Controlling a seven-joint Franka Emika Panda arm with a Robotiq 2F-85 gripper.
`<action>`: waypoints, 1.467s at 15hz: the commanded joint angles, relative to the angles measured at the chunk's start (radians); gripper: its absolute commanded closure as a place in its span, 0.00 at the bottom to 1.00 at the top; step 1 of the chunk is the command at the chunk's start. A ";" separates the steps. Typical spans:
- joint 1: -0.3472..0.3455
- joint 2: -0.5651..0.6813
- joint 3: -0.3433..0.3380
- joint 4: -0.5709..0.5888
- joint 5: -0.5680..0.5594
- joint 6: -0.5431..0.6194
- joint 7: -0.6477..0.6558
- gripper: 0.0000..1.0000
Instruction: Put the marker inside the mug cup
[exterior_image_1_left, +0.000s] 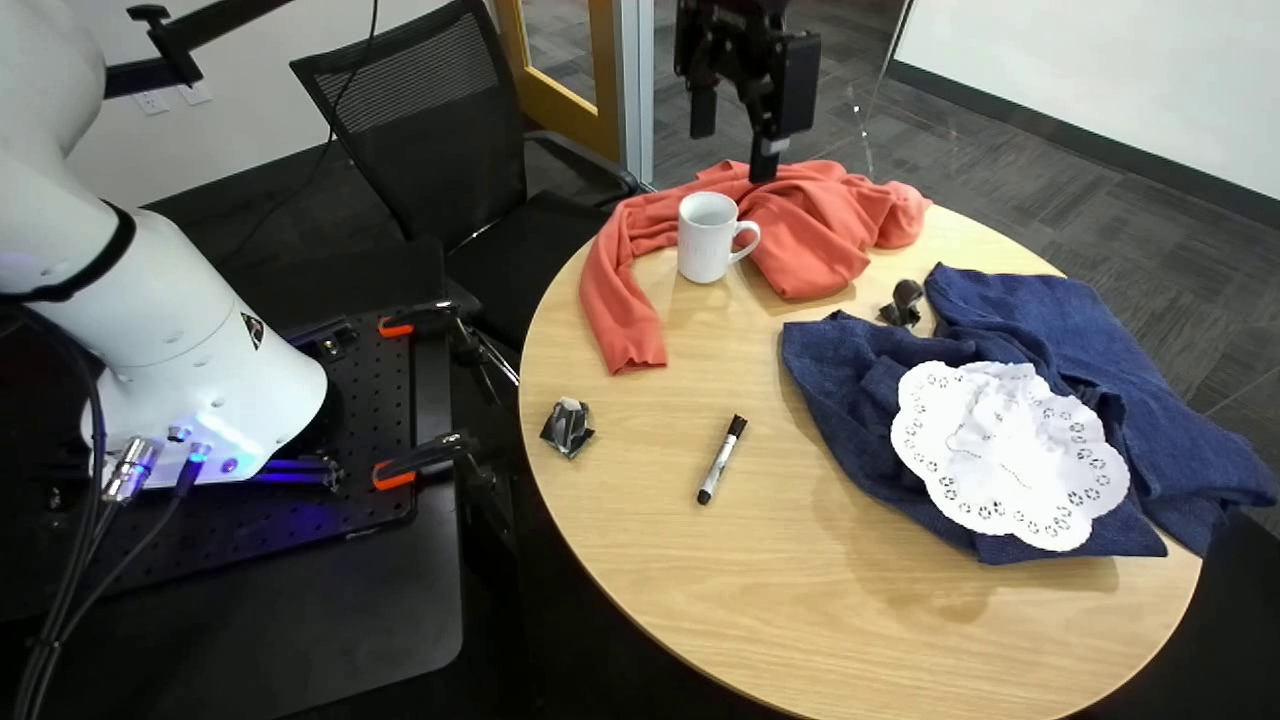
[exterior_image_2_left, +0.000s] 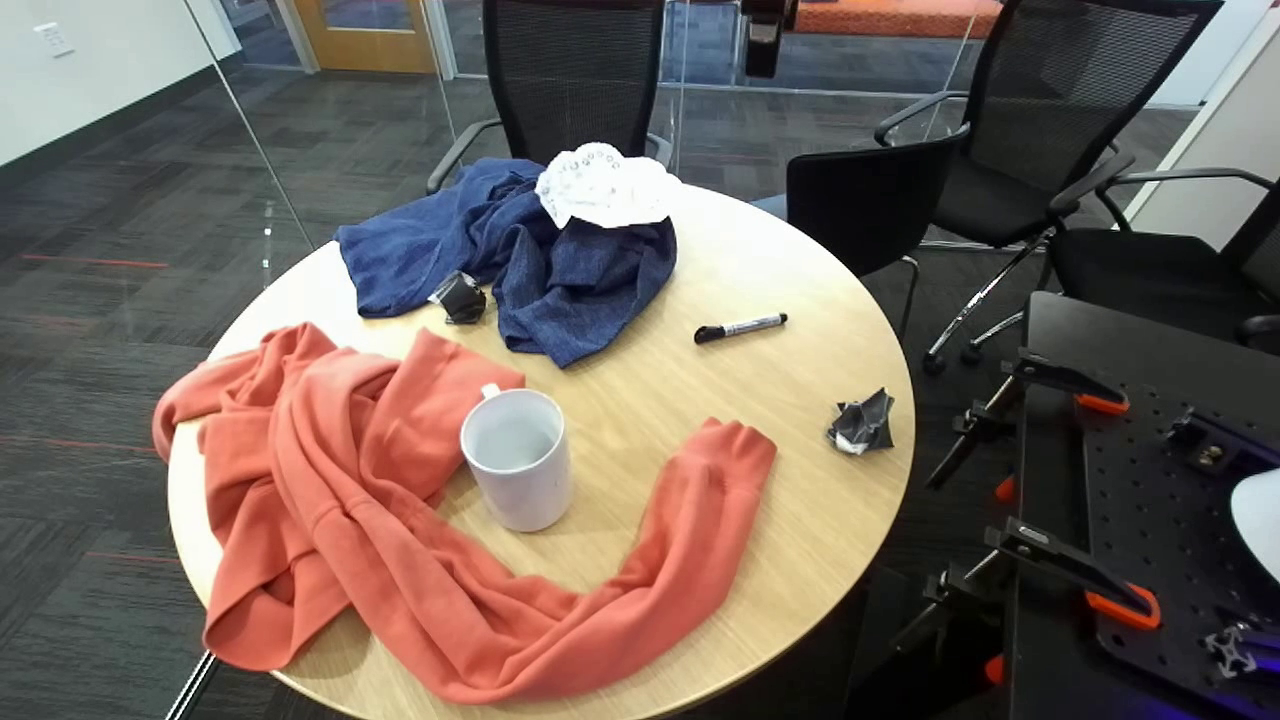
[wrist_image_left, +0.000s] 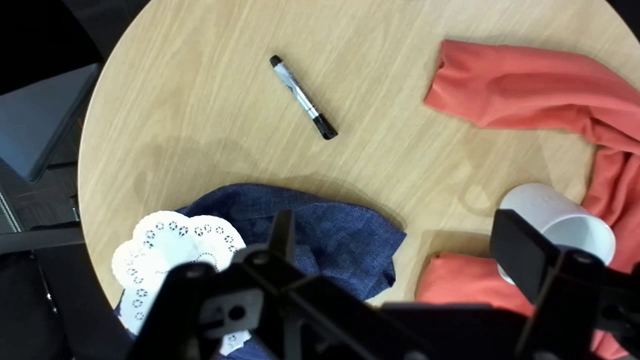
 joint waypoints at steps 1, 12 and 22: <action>-0.032 0.077 -0.026 -0.012 -0.008 0.077 -0.136 0.00; -0.148 0.285 -0.002 -0.044 0.241 0.261 -0.671 0.00; -0.156 0.327 0.004 -0.036 0.244 0.274 -0.690 0.00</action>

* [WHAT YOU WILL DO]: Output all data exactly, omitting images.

* [WRITTEN ANSWER]:
Controlling a seven-joint Franka Emika Panda arm with a Robotiq 2F-85 gripper.
`<action>`: waypoints, 1.467s at 15hz: the commanded joint angles, relative to the angles measured at the chunk's start (radians); gripper: its absolute commanded closure as a place in its span, 0.00 at the bottom to 1.00 at the top; step 1 of the chunk is the command at the chunk's start. A ";" separates the steps. Typical spans:
- joint 1: -0.3472..0.3455
- joint 2: -0.5651..0.6813
- joint 3: -0.3433..0.3380
- joint 4: -0.5709..0.5888
- joint 5: -0.5680..0.5594
- joint 6: -0.5431..0.6194
- joint 7: -0.6477..0.6558
- gripper: 0.0000..1.0000
Instruction: Put the marker inside the mug cup
[exterior_image_1_left, +0.000s] 
[exterior_image_2_left, +0.000s] 
[wrist_image_left, +0.000s] 
 joint waypoints at steps 1, 12 and 22: <action>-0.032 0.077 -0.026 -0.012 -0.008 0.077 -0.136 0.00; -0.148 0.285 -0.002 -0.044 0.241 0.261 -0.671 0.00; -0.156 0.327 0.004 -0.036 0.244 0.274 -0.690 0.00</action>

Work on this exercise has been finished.